3. J. C. Lagarias, V. S. Miller, and A. M. Odlyzko, Computing pi(x): The Meissel-Lehmer method, Mathematics of Computation, 44 (1985), pp. 537–560.
4. M. Deleglise and J. Rivat, "Computing pi(x): The Meissel, Lehmer, Lagarias, Miller, Odlyzko Method", Mathematics of Computation, Volume 65, Number 213, 1996, pp 235–245.

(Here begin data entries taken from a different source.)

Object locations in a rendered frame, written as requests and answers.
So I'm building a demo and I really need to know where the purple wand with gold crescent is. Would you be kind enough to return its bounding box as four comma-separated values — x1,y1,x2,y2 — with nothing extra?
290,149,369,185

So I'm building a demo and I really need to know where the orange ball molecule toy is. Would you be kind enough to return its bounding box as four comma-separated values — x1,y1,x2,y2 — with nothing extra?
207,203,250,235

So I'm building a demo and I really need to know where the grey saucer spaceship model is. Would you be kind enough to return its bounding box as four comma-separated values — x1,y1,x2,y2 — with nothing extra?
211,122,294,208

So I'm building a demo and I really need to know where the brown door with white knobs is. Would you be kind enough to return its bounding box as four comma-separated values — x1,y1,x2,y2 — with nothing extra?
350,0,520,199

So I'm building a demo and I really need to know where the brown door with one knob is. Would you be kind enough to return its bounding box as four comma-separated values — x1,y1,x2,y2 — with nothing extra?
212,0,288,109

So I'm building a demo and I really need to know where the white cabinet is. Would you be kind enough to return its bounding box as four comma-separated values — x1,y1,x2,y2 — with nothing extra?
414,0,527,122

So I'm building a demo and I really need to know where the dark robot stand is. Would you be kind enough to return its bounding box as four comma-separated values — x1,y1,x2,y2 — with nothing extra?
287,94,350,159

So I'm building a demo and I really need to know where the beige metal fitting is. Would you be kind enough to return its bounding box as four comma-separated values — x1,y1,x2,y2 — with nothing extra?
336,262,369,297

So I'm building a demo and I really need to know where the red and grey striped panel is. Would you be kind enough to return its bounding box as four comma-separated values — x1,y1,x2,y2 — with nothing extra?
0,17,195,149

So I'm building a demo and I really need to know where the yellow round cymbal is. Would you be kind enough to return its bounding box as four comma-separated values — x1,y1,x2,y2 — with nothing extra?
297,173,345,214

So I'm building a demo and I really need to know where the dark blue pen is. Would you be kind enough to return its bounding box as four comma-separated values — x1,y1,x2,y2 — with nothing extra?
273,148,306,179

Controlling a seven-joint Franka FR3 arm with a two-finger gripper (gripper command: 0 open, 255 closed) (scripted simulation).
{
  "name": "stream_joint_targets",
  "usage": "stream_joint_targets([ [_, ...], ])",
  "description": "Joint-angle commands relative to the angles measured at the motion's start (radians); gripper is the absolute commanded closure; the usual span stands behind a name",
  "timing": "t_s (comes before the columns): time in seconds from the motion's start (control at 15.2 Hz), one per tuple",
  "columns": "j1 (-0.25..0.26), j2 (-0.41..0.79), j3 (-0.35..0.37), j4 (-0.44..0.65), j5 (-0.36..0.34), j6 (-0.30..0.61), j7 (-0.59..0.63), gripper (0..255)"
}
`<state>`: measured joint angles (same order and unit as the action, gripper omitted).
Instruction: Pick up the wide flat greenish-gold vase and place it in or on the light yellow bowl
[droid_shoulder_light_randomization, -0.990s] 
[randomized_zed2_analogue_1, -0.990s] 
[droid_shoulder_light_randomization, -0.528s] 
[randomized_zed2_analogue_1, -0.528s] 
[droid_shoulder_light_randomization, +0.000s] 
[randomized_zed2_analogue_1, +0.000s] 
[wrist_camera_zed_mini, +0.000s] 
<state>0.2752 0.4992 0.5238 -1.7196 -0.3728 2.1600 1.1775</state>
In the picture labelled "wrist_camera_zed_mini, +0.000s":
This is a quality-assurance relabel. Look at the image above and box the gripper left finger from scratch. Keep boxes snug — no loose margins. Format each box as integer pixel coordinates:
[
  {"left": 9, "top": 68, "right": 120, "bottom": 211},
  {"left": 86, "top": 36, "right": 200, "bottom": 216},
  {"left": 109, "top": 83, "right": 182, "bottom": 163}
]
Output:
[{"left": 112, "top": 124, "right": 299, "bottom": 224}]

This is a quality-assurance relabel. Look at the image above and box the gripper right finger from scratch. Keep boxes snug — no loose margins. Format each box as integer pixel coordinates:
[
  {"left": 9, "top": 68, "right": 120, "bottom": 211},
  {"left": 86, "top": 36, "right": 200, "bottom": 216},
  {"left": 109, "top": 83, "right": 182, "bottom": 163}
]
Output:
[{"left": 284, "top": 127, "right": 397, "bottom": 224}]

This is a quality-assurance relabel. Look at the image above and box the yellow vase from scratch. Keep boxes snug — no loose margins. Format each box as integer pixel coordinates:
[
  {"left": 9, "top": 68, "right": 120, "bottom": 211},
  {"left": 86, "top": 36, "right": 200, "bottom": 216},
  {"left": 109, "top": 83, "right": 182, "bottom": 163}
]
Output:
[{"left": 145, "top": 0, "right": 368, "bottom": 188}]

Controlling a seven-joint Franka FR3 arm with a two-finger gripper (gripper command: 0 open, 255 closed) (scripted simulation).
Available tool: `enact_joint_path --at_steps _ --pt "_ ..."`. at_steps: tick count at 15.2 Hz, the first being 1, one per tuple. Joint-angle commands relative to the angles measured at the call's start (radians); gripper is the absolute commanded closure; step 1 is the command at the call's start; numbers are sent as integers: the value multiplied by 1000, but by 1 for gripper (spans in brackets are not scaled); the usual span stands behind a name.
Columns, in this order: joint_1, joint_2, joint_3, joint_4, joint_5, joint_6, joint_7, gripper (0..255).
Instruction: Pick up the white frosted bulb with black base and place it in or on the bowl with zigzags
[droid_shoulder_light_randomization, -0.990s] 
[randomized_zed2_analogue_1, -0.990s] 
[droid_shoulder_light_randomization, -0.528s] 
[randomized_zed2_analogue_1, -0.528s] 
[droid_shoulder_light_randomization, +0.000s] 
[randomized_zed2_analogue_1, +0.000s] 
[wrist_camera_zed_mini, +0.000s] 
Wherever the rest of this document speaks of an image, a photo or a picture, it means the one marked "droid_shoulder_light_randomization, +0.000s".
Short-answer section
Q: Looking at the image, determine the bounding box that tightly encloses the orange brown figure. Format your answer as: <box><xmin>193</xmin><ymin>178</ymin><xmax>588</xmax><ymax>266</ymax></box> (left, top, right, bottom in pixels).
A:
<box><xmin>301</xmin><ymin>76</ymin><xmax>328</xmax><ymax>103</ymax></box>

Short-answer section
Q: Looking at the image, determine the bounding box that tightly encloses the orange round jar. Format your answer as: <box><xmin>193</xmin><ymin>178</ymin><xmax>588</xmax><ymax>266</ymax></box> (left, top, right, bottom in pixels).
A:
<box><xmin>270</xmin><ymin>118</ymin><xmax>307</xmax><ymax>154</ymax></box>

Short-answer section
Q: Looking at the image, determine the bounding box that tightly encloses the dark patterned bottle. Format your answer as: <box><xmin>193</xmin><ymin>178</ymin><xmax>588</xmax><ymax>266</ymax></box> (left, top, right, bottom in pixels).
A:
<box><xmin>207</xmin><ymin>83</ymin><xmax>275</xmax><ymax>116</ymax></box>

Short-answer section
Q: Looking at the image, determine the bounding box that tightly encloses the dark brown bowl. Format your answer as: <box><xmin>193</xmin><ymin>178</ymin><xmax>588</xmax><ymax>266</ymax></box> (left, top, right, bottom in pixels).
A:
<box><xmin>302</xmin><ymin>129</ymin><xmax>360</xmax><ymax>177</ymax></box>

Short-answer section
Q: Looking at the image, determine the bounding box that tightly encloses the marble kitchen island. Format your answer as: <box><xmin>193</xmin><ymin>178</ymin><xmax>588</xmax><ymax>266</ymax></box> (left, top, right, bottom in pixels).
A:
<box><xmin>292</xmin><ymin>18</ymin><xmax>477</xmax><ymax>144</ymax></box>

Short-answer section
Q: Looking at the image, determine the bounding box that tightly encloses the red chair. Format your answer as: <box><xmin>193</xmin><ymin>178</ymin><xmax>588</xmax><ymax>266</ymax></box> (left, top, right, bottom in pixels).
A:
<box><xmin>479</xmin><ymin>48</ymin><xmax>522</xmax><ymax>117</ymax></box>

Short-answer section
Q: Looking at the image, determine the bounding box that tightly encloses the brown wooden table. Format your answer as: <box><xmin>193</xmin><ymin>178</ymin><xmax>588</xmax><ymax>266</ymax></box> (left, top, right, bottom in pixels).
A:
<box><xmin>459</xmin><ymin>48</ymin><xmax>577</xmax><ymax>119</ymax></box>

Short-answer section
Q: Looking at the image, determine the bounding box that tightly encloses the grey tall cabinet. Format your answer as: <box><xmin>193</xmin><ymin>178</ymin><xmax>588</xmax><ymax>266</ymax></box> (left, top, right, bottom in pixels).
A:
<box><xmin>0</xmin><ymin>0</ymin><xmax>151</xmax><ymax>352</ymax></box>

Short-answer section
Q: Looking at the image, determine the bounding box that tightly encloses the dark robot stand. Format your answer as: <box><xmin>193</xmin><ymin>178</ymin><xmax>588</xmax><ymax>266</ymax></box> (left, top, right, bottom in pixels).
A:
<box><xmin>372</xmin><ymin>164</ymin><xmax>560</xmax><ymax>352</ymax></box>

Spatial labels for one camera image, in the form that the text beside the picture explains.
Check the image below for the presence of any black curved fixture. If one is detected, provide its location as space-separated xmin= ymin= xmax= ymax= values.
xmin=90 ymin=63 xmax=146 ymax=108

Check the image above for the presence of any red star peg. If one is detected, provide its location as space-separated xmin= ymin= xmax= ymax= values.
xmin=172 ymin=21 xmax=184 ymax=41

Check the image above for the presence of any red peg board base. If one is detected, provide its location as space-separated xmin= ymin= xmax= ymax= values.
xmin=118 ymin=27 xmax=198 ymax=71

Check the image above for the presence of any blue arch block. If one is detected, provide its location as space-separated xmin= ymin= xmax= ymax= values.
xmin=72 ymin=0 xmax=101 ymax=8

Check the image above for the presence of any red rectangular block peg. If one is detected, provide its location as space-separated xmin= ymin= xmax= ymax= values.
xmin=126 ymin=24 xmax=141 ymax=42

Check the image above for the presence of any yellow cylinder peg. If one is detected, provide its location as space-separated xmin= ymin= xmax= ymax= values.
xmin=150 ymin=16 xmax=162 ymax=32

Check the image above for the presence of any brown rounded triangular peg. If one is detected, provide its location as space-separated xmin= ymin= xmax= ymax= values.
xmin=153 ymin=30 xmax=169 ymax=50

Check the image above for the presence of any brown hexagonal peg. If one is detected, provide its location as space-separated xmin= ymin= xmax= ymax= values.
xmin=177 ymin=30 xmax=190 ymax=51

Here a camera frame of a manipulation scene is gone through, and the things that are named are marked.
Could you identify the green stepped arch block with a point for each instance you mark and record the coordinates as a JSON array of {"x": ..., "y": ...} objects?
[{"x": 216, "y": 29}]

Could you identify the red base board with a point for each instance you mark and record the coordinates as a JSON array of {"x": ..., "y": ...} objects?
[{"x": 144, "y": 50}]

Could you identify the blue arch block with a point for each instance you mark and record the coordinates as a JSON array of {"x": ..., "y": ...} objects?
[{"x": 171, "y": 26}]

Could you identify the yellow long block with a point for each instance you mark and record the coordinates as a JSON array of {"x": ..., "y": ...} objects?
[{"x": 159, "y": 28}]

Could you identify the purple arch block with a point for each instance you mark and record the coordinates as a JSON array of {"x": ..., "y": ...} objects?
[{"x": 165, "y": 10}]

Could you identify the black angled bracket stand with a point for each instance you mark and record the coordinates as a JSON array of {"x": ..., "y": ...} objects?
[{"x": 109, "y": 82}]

5. Xavier Gourdon, Computation of pi(x) : improvements to the Meissel, Lehmer, Lagarias, Miller, Odllyzko, Deléglise and Rivat method, February 15, 2001.
6. Tomás Oliveira e Silva, Computing pi(x): the combinatorial method, Revista do DETUA, vol. 4, no. 6, March 2006, pp. 759-768.
7. R.P. Leopold, On Methods for Computing pi(x), 2007.
8. Douglas B. Staple, The combinatorial algorithm for computing pi(x), Master of Science Thesis, Dalhousie University Halifax, Nova Scotia, August 2015.